## ACTIVITY
For every entry below, give it back exactly and leave out any image.

[Items from a dataset]
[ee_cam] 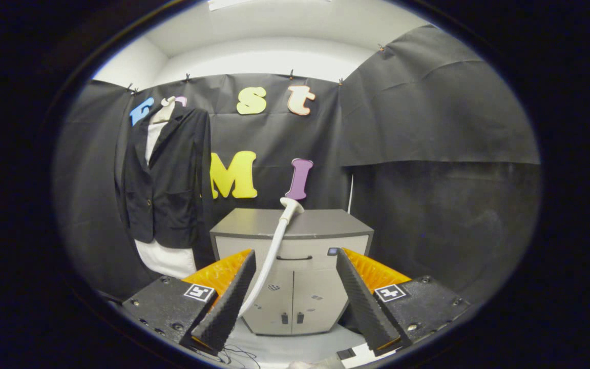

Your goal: Iron the clothes twice with a garment steamer, once on the left side and once on the right side.

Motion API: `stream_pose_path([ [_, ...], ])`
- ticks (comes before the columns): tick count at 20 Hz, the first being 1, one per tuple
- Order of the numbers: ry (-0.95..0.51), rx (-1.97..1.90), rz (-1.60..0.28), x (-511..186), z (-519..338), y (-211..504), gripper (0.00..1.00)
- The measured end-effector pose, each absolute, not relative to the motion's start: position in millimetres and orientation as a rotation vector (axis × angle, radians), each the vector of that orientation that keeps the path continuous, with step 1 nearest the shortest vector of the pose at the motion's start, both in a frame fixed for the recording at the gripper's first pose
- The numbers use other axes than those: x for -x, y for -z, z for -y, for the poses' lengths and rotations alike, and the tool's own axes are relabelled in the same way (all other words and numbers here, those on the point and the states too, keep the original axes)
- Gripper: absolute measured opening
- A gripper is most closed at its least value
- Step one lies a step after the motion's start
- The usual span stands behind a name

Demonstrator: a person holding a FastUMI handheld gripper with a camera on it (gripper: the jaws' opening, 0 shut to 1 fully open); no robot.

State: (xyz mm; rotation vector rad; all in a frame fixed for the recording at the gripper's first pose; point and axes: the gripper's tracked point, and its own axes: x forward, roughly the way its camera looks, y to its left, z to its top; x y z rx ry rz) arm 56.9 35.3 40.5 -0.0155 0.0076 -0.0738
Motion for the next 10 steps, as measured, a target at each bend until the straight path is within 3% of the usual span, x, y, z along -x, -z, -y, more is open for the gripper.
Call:
stream_pose_path([
  [10, 0.008, 0.026, -0.07, -237, -41, -90, 0.99],
])
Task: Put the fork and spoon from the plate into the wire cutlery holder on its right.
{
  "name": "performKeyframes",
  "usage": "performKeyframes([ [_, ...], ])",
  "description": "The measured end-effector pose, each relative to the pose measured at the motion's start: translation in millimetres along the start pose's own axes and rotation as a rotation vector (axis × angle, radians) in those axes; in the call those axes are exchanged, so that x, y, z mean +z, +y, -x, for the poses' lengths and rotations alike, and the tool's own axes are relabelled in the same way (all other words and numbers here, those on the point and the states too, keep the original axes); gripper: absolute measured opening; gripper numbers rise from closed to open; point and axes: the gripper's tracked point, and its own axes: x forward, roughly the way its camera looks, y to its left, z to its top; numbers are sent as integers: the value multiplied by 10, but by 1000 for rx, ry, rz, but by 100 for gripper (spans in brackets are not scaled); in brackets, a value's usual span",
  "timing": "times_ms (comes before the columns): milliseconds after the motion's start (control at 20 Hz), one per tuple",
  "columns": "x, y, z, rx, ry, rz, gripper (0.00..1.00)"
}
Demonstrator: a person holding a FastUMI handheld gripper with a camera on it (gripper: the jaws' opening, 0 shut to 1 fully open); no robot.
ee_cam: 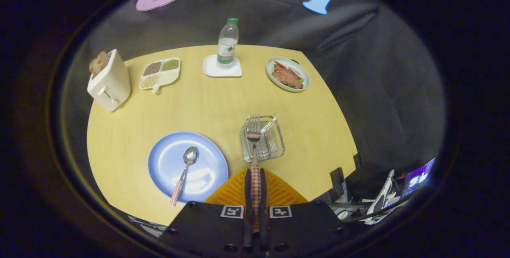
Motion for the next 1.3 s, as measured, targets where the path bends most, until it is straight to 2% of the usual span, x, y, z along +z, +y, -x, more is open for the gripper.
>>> performKeyframes([
  [400, -1, -246, -372, 80, 242, -52, 9],
  [800, -76, -289, -801, 126, 426, 84, 9],
  [1300, -21, -172, -1012, 197, 491, 144, 14],
])
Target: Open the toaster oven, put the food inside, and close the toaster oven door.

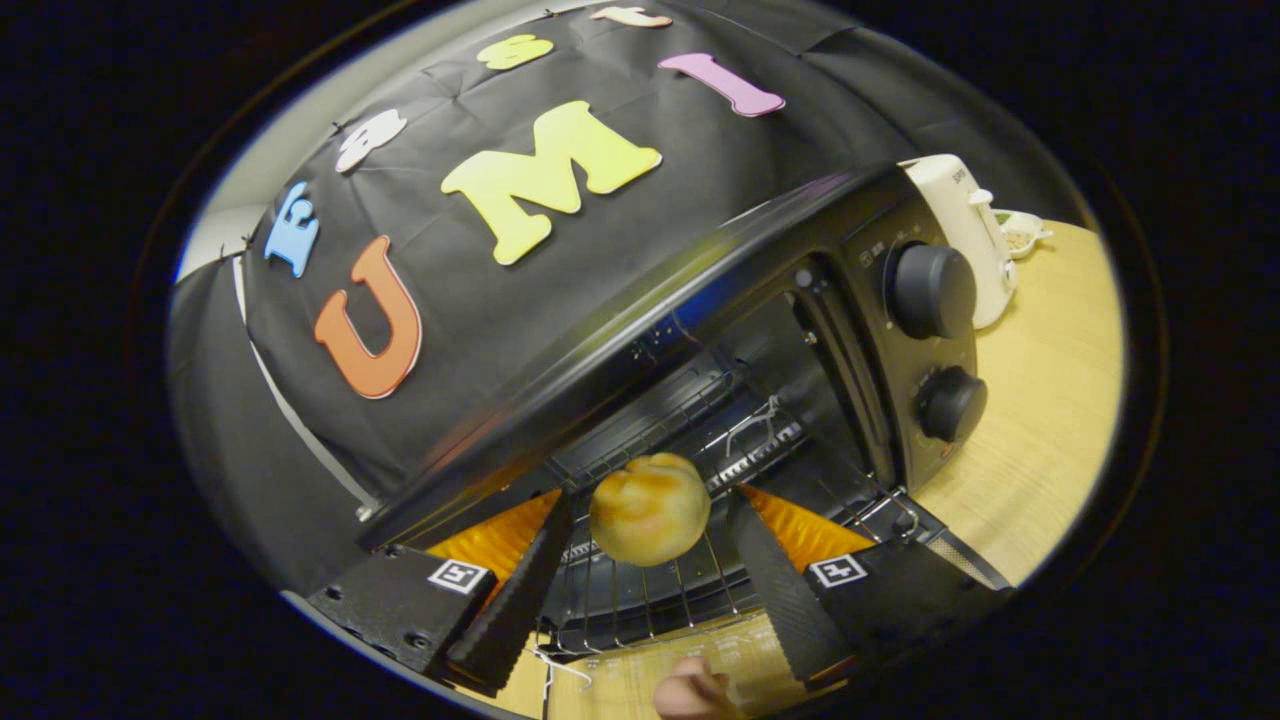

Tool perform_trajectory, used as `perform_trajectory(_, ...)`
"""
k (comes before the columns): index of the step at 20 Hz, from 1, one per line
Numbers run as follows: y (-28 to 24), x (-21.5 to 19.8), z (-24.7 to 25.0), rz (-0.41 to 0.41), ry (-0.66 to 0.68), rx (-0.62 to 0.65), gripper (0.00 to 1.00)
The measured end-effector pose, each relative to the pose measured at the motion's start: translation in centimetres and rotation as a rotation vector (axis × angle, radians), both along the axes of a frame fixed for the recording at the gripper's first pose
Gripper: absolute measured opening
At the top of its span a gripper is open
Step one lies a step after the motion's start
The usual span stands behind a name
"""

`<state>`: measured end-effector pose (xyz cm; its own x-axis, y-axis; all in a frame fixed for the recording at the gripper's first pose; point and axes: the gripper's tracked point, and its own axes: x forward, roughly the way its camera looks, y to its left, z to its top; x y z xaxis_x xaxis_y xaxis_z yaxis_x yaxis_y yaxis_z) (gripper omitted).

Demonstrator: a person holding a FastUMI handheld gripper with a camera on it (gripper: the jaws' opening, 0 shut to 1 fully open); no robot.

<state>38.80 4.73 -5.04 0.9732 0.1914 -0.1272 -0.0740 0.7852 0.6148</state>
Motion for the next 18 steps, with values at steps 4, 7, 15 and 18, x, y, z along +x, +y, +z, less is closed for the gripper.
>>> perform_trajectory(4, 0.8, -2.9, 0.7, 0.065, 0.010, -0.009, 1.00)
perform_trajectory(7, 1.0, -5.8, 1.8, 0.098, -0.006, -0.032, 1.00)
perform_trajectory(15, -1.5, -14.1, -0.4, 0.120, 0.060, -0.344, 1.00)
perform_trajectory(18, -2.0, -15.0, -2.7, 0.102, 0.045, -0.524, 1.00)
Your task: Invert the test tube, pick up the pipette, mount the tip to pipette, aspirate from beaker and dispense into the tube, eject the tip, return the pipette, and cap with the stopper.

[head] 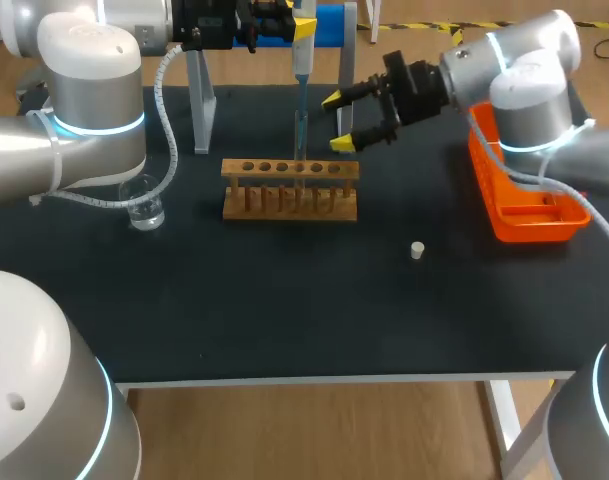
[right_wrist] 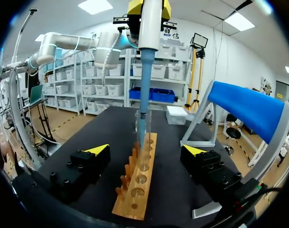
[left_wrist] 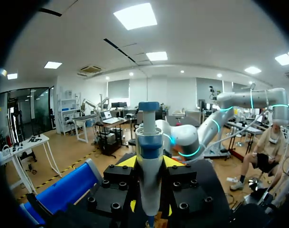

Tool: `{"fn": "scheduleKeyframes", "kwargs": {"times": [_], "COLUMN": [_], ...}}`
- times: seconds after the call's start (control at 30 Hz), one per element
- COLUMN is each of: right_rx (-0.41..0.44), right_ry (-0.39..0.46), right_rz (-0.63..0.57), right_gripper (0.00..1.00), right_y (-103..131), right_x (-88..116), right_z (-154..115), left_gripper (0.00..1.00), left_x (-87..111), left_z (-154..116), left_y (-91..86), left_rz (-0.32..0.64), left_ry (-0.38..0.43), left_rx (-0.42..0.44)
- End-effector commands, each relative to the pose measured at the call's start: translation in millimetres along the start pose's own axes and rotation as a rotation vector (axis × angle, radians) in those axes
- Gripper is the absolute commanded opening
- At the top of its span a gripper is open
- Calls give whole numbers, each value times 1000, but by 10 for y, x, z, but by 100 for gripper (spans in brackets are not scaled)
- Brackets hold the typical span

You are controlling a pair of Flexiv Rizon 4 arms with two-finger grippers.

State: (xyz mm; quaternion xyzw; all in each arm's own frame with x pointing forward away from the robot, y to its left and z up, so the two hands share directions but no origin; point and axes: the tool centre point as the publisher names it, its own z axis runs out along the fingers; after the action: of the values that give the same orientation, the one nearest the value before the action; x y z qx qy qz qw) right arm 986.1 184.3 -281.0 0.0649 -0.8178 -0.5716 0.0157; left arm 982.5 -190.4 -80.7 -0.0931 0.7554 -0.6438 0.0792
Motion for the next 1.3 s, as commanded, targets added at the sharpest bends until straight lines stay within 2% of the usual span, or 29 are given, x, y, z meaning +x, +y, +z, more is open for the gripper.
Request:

## COMPLETED TASK
[ee_cam] 

Your goal: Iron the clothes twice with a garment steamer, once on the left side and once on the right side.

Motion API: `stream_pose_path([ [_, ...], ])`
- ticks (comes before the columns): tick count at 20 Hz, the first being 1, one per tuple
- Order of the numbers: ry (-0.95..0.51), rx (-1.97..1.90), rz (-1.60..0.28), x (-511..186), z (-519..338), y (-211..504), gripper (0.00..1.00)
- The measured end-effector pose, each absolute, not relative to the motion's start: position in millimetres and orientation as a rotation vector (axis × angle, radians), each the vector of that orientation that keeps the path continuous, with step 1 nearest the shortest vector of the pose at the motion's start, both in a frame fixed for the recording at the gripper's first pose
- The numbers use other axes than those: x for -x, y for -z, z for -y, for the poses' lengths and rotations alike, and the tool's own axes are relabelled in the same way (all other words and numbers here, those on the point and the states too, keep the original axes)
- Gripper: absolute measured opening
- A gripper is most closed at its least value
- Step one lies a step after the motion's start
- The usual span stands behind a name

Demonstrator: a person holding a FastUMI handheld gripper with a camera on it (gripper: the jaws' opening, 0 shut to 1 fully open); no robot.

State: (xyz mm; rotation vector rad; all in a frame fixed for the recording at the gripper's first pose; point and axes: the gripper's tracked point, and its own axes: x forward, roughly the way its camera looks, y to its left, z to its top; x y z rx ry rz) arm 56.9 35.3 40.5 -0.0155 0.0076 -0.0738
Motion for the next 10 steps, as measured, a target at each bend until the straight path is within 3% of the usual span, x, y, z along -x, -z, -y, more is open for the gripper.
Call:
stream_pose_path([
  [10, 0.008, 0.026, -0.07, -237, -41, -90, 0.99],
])
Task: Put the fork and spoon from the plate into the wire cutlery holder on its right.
{
  "name": "performKeyframes",
  "usage": "performKeyframes([ [_, ...], ])",
  "description": "The measured end-effector pose, each relative to the pose measured at the motion's start: translation in millimetres along the start pose's own axes and rotation as a rotation vector (axis × angle, radians) in those axes; in the call those axes are exchanged, so that x, y, z mean +z, +y, -x, for the poses' lengths and rotations alike, and the tool's own axes are relabelled in the same way (all other words and numbers here, those on the point and the states too, keep the original axes); gripper: absolute measured opening; gripper numbers rise from closed to open; point and axes: the gripper's tracked point, and its own axes: x forward, roughly the way its camera looks, y to its left, z to its top; numbers are sent as integers: the value multiplied by 10, but by 1000 for rx, ry, rz, but by 100 for gripper (spans in brackets are not scaled); in brackets, a value's usual span",
  "timing": "times_ms (comes before the columns): milliseconds after the motion's start (control at 20 Hz), one per tuple",
  "columns": "x, y, z, rx, ry, rz, gripper (0.00..1.00)"
}
Demonstrator: a person holding a FastUMI handheld gripper with a camera on it (gripper: the jaws' opening, 0 shut to 1 fully open); no robot.
ee_cam: 
Motion for the next 1.3 s, as measured, targets where the path bends most, until it is straight to 2% of the usual span, x, y, z along +z, +y, -x, more is open for the gripper.
>>> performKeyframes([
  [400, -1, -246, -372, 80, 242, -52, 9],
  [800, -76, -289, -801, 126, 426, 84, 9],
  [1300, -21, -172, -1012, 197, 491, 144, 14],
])
Target: Open the toaster oven, put the food inside, and close the toaster oven door.


Tool perform_trajectory, used as `perform_trajectory(_, ...)`
"""
k (comes before the columns): index of the step at 20 Hz, from 1, one per line
Numbers run as follows: y (-28 to 24), x (-21.5 to 19.8), z (-24.7 to 25.0), rz (-0.41 to 0.41), ry (-0.66 to 0.68), rx (-0.62 to 0.65), gripper (0.00 to 1.00)
The measured end-effector pose, each relative to the pose measured at the motion's start: translation in centimetres and rotation as a rotation vector (axis × angle, radians), both along the axes of a frame fixed for the recording at the gripper's first pose
Gripper: absolute measured opening
At the top of its span a gripper is open
Step one lies a step after the motion's start
The usual span stands behind a name
"""

`<state>`: measured end-effector pose (xyz cm; its own x-axis, y-axis; all in a frame fixed for the recording at the gripper's first pose; point and axes: the gripper's tracked point, and its own axes: x forward, roughly the way its camera looks, y to its left, z to its top; x y z xaxis_x xaxis_y xaxis_z yaxis_x yaxis_y yaxis_z) (gripper omitted).

Demonstrator: a person holding a FastUMI handheld gripper with a camera on it (gripper: the jaws' opening, 0 shut to 1 fully open); no robot.

<state>38.80 4.73 -5.04 0.9732 0.1914 -0.1272 -0.0740 0.7852 0.6148</state>
Motion for the next 18 steps, with values at steps 4, 7, 15 and 18, x, y, z along +x, +y, +z, less is closed for the gripper.
>>> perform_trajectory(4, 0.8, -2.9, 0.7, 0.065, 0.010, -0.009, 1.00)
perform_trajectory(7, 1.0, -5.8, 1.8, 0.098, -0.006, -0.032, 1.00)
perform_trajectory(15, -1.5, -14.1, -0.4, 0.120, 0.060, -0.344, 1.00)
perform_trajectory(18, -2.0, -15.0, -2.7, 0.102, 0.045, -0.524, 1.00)
Your task: Invert the test tube, pick up the pipette, mount the tip to pipette, aspirate from beaker and dispense into the tube, eject the tip, return the pipette, and cap with the stopper.

[head] 
[right_wrist] 
[left_wrist] 

Tool: `{"fn": "scheduleKeyframes", "kwargs": {"times": [_], "COLUMN": [_], ...}}`
- times: seconds after the call's start (control at 30 Hz), one per element
- COLUMN is each of: right_rx (-0.41..0.44), right_ry (-0.39..0.46), right_rz (-0.63..0.57), right_gripper (0.00..1.00), right_y (-103..131), right_x (-88..116), right_z (-154..115), left_gripper (0.00..1.00), left_x (-87..111), left_z (-154..116), left_y (-91..86), left_rz (-0.32..0.64), left_ry (-0.38..0.43), left_rx (-0.42..0.44)
- End-effector commands, each relative to the pose measured at the call's start: translation in millimetres along the start pose's own axes and rotation as a rotation vector (axis × angle, radians) in those axes
- Gripper is the absolute commanded opening
- At the top of its span a gripper is open
- Calls give whole numbers, each value times 1000, but by 10 for y, x, z, but by 100 for gripper (spans in brackets are not scaled)
- Brackets hold the typical span

You are controlling a pair of Flexiv Rizon 4 arms with two-finger grippers.

State: (xyz mm; quaternion xyzw; all in each arm's own frame with x pointing forward away from the robot, y to its left and z up, so the two hands share directions but no origin; point and axes: the tool centre point as the publisher names it, its own z axis runs out along the fingers; after the action: of the values that give the same orientation, the one nearest the value before the action; x y z qx qy qz qw) right arm 986.1 184.3 -281.0 0.0649 -0.8178 -0.5716 0.0157; left arm 982.5 -190.4 -80.7 -0.0931 0.7554 -0.6438 0.0792
Motion for the next 1.3 s, as commanded, targets added at the sharpest bends until straight lines stay within 2% of the usual span, or 29 are given, x, y, z meaning +x, +y, +z, more is open for the gripper.
Request:

This output is now finished.